Low-dose vaginal misoprostol best approach for outpatient cervical ripening

For outpatient cervical ripening and labour induction, low-dose vaginal misoprostol has the most favourable risk-benefit profile, reducing the interval to delivery, according to the results of a systematic review and network meta-analysis.

For the study, researchers searched multiple online databases for randomized controlled trials wherein the effectiveness and safety of cervical ripening methods currently used in the outpatient setting were assessed.

A frequentist random effects method was used, and a direct, pairwise meta-analysis facilitated comparison of the effectiveness of various outpatient cervical ripening methods, including placebo. The surface under the cumulative ranking curve (SUCRA) was used to determine the method with the greatest effect, with a higher SUCRA indicating a more effective method.

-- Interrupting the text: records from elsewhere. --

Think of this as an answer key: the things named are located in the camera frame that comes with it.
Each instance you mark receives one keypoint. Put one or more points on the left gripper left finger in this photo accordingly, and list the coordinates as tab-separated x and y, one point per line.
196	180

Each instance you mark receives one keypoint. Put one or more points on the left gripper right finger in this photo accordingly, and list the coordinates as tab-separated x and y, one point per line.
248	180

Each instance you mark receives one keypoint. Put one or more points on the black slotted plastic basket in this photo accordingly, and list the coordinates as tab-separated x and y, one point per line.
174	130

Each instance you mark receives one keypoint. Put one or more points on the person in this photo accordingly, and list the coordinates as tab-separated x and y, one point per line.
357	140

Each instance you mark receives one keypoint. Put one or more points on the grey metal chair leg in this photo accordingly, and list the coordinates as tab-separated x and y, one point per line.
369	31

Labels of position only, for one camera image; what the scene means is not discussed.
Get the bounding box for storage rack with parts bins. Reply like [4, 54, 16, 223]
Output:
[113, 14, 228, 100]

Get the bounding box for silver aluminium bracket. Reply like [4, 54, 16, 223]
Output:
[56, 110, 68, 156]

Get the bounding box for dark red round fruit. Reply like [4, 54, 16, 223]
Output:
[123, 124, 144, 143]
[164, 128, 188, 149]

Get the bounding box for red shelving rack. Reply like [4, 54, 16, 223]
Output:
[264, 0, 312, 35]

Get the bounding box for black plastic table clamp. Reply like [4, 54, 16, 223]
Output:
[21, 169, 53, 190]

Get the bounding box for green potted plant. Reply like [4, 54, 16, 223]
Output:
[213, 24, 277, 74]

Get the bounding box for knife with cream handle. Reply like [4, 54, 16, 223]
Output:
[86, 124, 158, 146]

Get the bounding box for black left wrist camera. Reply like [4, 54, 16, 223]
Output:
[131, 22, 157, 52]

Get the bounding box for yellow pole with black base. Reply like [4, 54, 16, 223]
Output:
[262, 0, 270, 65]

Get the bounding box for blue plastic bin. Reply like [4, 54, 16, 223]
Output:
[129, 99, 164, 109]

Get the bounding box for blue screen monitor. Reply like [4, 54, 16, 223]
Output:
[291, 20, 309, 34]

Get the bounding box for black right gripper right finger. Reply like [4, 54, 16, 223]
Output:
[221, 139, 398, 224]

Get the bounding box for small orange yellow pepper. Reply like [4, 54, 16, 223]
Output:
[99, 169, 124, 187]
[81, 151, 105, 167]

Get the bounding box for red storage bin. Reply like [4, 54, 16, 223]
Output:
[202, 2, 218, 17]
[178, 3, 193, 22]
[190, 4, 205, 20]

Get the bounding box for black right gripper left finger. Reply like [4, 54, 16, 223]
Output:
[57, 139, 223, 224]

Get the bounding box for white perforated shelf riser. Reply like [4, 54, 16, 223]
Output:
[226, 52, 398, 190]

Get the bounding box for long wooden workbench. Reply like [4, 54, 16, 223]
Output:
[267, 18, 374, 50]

Outcomes assessed included time from intervention to delivery, caesarean delivery rates, changes in the Bishop score, need for additional ripening methods, incidence of Apgar scores <7 at 5 minutes, and uterine hyperstimulation.

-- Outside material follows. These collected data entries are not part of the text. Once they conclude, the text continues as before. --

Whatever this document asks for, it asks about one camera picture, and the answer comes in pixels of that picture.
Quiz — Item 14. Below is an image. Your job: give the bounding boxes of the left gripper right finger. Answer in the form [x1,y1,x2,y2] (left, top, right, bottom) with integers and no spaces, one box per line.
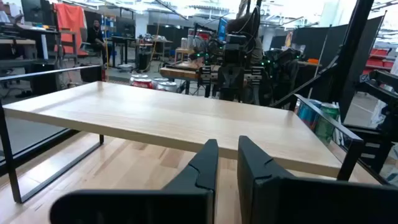
[237,135,398,224]

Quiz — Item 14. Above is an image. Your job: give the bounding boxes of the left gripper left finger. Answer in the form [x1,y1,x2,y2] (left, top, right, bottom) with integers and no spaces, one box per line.
[49,139,220,224]

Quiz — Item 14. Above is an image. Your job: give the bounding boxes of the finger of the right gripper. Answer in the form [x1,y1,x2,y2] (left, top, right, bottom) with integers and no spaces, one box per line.
[231,68,246,102]
[218,68,233,101]

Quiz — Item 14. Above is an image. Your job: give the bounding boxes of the green Sprite can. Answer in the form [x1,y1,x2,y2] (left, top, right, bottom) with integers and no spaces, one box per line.
[314,102,341,146]

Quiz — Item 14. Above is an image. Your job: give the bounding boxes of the wooden workbench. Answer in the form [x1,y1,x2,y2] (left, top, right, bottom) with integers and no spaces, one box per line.
[159,60,224,96]

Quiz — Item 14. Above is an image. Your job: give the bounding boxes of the small wooden stool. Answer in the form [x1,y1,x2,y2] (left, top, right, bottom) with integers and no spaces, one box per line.
[174,47,196,65]

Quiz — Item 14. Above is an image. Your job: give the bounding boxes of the blue screen monitor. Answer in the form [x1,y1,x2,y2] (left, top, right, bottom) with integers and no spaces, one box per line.
[216,17,229,43]

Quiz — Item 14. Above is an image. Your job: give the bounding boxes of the silver Diet Coke can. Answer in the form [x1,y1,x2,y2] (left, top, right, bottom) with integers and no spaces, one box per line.
[155,81,178,93]

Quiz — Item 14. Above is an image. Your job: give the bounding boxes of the black partition panel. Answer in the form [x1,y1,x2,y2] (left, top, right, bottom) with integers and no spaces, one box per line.
[292,14,386,94]

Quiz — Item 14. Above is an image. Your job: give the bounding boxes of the black trash bin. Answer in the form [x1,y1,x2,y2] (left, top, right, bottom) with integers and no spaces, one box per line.
[136,50,152,72]

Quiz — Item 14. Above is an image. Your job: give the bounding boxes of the black desk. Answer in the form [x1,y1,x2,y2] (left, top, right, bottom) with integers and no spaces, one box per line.
[109,34,137,68]

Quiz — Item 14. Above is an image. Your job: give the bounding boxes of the red storage bins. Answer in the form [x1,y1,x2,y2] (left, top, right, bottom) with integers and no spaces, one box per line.
[363,47,397,75]

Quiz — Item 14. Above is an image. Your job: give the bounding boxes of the black red case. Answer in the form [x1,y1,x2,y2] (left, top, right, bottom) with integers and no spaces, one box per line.
[79,64,103,83]

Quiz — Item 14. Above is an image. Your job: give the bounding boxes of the orange cloth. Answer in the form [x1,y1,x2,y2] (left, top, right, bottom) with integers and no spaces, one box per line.
[53,2,89,57]

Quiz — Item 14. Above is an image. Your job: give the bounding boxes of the black speaker box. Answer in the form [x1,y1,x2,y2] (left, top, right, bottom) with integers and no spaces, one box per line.
[29,62,59,96]

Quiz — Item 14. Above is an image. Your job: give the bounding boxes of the black monitor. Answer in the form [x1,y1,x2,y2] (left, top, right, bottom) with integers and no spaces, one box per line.
[20,0,54,26]

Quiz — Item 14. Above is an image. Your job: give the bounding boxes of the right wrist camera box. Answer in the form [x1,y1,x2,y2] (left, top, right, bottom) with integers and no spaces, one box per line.
[226,33,248,45]

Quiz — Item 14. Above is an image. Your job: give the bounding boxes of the black aluminium rig frame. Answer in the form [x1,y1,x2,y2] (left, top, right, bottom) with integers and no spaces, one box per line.
[269,0,398,187]

A total of 42 randomized controlled trials, involving 6,093 participants, were included in the meta-analysis. Pooled data showed that in terms of effectiveness, the 25-μg vaginal misoprostol ranked highest for reducing the time from intervention to delivery (SUCRA 1.0) without increasing the odds of caesarean delivery, the need for additional ripening methods, the incidence of a low Apgar score, or uterine hyperstimulation.

On the other hand, the least effective methods for reducing the time to delivery interval were acupressure (SUCRA 0.3) and primrose oil (SUCRA 0.2).

Among the most effective methods, 50-mg oral mifepristone was associated with the lowest odds of caesarean delivery (SUCRA 0.9).